# Exercise prompt
Work through the records below and copy every line that includes "gives".

START Task inputs

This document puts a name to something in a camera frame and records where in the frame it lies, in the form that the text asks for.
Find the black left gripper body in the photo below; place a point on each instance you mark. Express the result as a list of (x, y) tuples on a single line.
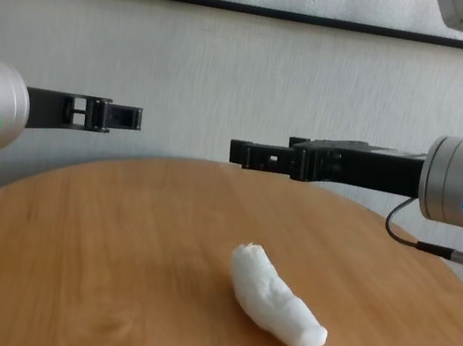
[(54, 110)]

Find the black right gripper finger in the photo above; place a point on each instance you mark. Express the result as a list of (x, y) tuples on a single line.
[(261, 156)]

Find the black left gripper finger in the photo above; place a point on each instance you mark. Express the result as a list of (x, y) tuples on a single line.
[(120, 115)]

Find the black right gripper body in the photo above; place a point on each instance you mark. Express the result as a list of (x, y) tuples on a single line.
[(371, 170)]

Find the white sandbag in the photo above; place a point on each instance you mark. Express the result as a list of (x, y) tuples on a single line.
[(273, 294)]

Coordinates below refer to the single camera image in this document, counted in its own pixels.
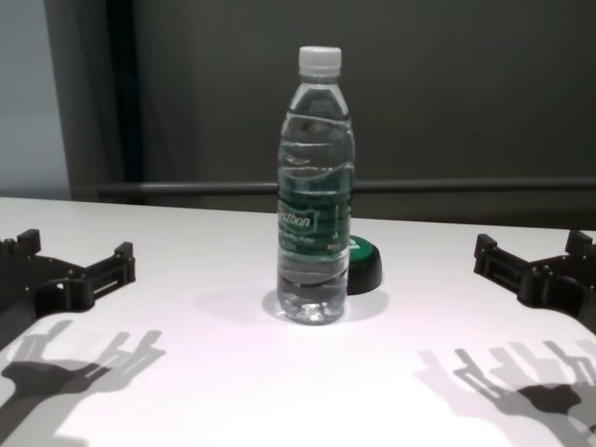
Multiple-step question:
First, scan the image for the green YES button black base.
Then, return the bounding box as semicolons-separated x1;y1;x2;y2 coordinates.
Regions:
346;236;385;295

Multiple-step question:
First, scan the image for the dark vertical frame post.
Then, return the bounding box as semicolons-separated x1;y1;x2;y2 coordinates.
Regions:
105;0;148;206

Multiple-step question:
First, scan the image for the grey horizontal rail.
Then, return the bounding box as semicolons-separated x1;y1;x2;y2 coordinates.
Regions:
97;179;596;197

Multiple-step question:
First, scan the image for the clear water bottle green label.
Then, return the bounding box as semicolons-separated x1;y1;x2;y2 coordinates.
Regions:
277;45;357;326

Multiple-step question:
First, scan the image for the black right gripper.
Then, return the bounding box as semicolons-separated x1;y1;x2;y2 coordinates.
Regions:
473;230;596;337

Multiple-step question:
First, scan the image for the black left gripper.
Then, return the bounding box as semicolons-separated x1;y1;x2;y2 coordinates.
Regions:
0;228;138;330

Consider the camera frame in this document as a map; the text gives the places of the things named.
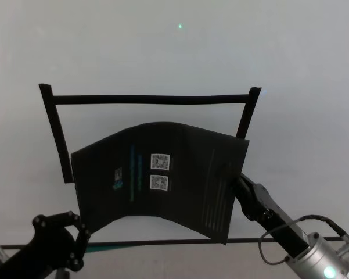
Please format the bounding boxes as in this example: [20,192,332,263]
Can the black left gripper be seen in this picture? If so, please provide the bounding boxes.
[0,211,91,279]

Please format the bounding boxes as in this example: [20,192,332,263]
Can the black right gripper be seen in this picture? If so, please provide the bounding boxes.
[217,161,310,258]

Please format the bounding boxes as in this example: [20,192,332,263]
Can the black printed tote bag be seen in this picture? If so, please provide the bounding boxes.
[70,121,250,246]

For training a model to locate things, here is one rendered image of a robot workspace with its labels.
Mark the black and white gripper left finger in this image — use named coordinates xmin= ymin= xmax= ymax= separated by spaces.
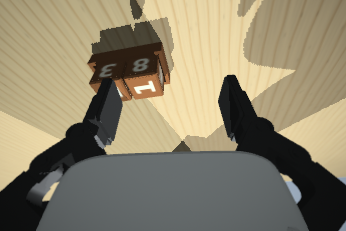
xmin=0 ymin=78 xmax=123 ymax=231

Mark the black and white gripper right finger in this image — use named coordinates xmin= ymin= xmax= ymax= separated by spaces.
xmin=218 ymin=75 xmax=346 ymax=231

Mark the brown calendar cube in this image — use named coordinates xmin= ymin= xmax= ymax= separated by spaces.
xmin=123 ymin=55 xmax=164 ymax=100
xmin=89 ymin=61 xmax=133 ymax=102

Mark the brown shallow tray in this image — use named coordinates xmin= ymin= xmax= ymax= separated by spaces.
xmin=87 ymin=42 xmax=170 ymax=85

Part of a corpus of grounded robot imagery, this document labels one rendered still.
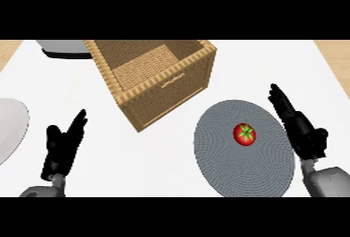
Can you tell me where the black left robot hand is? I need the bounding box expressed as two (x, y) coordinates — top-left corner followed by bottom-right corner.
(40, 108), (89, 182)

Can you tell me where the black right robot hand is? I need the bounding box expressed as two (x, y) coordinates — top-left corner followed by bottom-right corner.
(268, 82), (330, 161)

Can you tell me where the red tomato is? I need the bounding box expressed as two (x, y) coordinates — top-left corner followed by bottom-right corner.
(232, 122), (259, 147)

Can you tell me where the grey round placemat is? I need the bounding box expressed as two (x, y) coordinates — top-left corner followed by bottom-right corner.
(194, 99), (297, 198)

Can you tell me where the brown wicker basket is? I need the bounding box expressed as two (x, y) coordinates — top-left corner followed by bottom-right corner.
(83, 40), (219, 133)

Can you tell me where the white round plate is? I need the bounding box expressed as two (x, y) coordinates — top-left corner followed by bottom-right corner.
(0, 97), (31, 166)

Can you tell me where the grey appliance with black base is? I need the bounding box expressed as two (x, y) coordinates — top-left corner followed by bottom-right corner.
(34, 40), (95, 60)

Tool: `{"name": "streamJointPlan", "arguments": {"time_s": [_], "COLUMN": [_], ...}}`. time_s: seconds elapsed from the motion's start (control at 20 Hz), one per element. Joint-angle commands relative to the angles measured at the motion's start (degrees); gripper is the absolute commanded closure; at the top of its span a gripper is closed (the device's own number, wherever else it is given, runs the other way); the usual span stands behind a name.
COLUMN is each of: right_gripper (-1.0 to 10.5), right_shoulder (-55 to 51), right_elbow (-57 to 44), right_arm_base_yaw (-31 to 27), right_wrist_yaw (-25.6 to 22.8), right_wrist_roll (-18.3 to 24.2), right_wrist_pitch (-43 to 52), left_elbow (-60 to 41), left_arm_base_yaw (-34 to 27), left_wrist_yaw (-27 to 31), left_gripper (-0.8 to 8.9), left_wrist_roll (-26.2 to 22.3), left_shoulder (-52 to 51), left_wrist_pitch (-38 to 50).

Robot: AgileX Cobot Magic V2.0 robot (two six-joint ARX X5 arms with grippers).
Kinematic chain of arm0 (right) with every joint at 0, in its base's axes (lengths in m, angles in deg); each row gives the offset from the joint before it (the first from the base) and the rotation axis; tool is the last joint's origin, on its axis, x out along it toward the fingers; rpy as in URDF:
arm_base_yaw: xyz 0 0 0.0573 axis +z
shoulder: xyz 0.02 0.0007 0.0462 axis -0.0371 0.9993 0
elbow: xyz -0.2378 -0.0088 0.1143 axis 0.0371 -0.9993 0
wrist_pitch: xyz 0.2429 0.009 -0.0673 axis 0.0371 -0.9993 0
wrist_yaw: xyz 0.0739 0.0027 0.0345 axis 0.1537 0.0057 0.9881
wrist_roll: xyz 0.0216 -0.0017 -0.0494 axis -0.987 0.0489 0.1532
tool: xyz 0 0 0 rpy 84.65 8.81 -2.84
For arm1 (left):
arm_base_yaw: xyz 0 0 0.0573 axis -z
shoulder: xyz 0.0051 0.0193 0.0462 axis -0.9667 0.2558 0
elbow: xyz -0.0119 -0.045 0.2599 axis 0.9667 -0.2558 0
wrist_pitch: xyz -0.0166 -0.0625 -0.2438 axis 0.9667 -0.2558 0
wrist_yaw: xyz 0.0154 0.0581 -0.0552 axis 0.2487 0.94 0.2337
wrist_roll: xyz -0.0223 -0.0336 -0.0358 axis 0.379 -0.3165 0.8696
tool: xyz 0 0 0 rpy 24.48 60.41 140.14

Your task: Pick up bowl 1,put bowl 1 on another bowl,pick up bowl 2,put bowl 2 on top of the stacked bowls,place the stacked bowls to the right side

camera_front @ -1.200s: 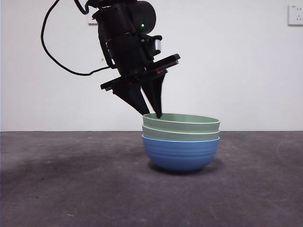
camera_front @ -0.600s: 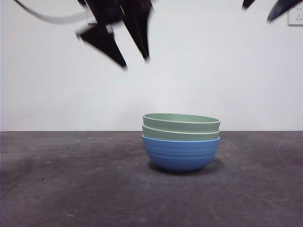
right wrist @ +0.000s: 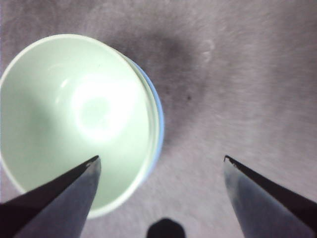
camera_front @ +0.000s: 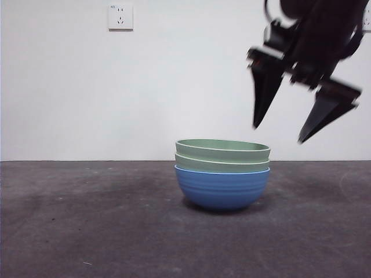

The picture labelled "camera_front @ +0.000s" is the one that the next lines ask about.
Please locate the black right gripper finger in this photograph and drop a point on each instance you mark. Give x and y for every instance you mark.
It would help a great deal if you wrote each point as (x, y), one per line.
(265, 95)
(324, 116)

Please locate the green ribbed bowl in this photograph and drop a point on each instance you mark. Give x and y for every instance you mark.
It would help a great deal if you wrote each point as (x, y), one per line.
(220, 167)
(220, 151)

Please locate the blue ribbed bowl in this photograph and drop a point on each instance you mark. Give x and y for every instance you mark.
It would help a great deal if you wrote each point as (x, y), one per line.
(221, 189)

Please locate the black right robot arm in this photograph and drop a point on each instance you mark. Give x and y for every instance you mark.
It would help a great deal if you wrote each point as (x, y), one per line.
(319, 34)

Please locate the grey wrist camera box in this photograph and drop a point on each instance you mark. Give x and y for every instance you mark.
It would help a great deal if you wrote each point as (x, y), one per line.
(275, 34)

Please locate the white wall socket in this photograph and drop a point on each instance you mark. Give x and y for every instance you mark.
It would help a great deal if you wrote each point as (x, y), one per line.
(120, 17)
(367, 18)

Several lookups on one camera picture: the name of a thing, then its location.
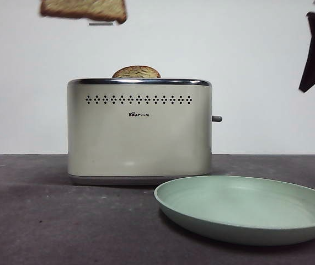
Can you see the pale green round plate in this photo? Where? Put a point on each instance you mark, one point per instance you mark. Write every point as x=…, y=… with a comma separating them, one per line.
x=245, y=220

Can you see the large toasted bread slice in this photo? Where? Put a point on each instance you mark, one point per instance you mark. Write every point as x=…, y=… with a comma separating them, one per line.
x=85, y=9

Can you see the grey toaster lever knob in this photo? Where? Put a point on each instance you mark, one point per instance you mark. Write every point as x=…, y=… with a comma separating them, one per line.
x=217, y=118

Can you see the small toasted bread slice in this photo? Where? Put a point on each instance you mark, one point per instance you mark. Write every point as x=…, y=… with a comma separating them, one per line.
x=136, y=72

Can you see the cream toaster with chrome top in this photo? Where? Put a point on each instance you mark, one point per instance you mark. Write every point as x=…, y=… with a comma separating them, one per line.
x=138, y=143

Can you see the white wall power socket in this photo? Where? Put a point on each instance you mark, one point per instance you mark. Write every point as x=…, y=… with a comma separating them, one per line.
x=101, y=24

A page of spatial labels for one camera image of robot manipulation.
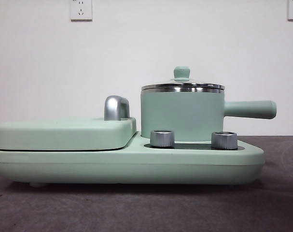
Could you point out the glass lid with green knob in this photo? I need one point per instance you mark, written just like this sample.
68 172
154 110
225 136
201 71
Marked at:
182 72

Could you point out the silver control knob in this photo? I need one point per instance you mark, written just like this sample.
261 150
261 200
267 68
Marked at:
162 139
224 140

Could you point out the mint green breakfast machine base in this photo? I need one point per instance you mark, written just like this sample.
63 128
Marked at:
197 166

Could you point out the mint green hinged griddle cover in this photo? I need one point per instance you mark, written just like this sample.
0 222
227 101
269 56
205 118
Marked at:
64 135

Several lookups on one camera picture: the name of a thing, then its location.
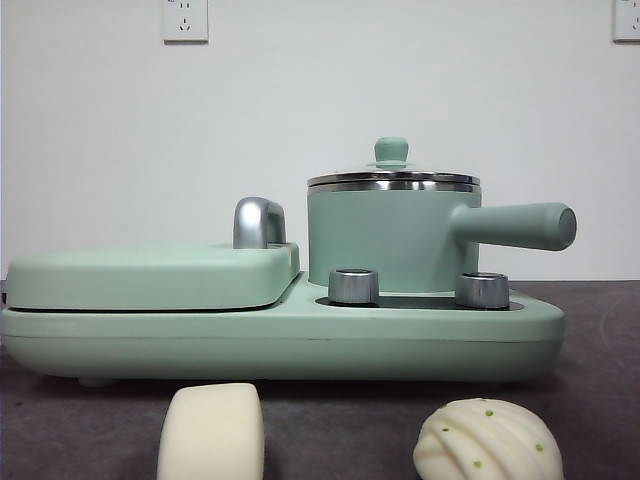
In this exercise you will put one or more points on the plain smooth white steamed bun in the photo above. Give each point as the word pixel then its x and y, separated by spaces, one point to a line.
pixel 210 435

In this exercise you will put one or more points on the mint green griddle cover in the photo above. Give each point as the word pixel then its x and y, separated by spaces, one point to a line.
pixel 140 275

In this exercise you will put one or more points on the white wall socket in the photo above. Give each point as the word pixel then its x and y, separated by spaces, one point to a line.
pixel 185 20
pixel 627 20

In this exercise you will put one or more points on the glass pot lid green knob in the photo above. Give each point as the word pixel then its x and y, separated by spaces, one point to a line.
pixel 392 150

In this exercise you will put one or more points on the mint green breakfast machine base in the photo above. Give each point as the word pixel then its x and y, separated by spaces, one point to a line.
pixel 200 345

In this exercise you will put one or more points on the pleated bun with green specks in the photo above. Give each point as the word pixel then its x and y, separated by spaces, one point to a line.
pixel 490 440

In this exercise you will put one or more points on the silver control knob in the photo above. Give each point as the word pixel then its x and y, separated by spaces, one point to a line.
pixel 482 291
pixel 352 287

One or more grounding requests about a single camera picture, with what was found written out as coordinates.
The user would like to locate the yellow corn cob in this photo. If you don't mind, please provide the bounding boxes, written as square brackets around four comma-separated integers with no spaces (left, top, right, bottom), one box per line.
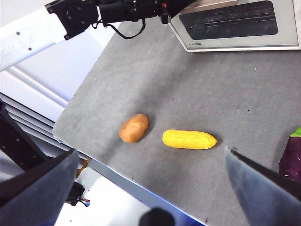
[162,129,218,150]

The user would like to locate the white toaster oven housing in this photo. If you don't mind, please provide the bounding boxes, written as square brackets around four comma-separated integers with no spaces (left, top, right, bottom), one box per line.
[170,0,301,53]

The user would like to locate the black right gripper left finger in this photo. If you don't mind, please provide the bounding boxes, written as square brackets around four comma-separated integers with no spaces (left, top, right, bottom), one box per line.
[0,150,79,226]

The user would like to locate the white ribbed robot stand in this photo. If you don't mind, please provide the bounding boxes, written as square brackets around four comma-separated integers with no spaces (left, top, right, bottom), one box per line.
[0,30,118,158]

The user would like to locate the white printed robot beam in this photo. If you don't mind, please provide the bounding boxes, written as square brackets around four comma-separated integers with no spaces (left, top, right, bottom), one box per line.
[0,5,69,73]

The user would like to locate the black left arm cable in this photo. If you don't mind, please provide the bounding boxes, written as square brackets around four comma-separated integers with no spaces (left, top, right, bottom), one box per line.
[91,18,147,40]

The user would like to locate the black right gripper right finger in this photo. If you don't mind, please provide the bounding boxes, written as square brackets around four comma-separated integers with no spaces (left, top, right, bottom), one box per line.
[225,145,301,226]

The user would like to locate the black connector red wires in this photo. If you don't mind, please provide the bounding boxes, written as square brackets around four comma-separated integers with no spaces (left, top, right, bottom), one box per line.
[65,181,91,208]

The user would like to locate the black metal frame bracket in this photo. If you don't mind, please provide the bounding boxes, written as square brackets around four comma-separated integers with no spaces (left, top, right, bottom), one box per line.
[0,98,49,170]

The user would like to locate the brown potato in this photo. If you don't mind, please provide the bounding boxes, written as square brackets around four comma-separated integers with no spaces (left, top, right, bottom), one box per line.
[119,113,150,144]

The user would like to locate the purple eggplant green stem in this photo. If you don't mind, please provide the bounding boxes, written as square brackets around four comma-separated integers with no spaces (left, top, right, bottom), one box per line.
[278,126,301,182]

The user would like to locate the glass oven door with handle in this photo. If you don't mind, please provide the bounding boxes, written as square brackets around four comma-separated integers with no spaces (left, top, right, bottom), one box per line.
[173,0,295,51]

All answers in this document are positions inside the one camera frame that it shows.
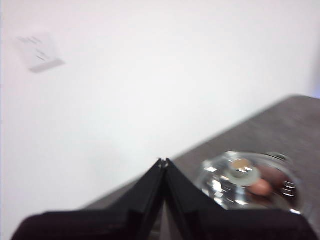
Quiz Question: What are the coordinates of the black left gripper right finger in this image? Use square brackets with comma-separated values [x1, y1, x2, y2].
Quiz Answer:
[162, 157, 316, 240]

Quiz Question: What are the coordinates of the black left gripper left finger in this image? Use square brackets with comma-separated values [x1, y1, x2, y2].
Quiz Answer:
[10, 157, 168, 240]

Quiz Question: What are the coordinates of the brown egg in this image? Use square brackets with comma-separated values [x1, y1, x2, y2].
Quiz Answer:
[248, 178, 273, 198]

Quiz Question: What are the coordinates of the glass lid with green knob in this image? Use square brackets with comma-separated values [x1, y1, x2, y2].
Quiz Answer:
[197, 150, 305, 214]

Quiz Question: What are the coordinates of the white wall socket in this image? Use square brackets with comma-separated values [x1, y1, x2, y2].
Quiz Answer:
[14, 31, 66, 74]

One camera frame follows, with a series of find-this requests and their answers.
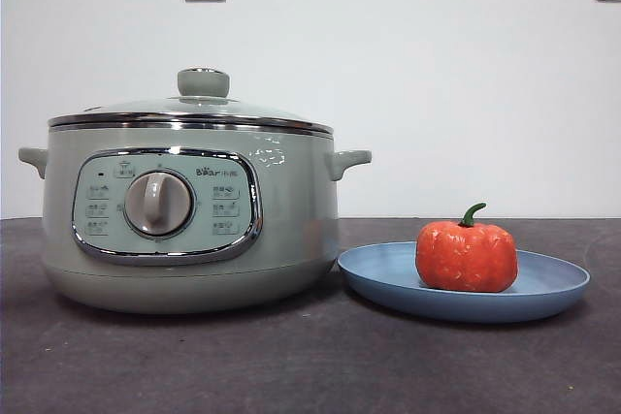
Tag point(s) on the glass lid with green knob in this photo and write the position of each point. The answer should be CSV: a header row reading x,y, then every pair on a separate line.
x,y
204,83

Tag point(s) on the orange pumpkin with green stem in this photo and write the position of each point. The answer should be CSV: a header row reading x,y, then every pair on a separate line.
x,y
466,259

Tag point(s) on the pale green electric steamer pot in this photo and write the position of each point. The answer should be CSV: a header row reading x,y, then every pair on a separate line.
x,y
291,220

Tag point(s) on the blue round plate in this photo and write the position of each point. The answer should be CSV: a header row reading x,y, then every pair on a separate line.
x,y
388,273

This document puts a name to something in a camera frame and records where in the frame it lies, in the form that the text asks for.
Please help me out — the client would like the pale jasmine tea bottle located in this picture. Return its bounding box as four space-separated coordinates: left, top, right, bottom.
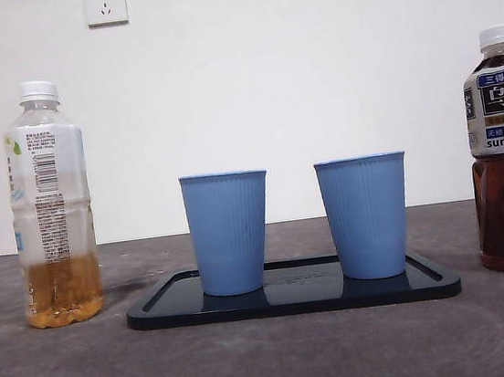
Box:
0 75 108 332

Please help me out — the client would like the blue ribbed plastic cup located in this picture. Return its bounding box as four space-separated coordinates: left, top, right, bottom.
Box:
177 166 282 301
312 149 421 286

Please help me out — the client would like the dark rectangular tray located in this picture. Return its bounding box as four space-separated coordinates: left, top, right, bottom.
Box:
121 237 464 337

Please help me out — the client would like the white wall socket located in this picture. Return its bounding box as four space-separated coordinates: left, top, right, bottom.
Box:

END Task inputs

# Result of this exercise
Consider the camera frame in this document as a map; the text gives the places of the things named.
Kinematic chain of arm0 (right) with every joint at 0, in its base's axes (lengths in m, angles in deg); each row gives the offset from the joint before it (the first from the base) and the rotation axis; tool is the last joint's origin, on its axis, x out along it toward the fingers; rpy as in URDF:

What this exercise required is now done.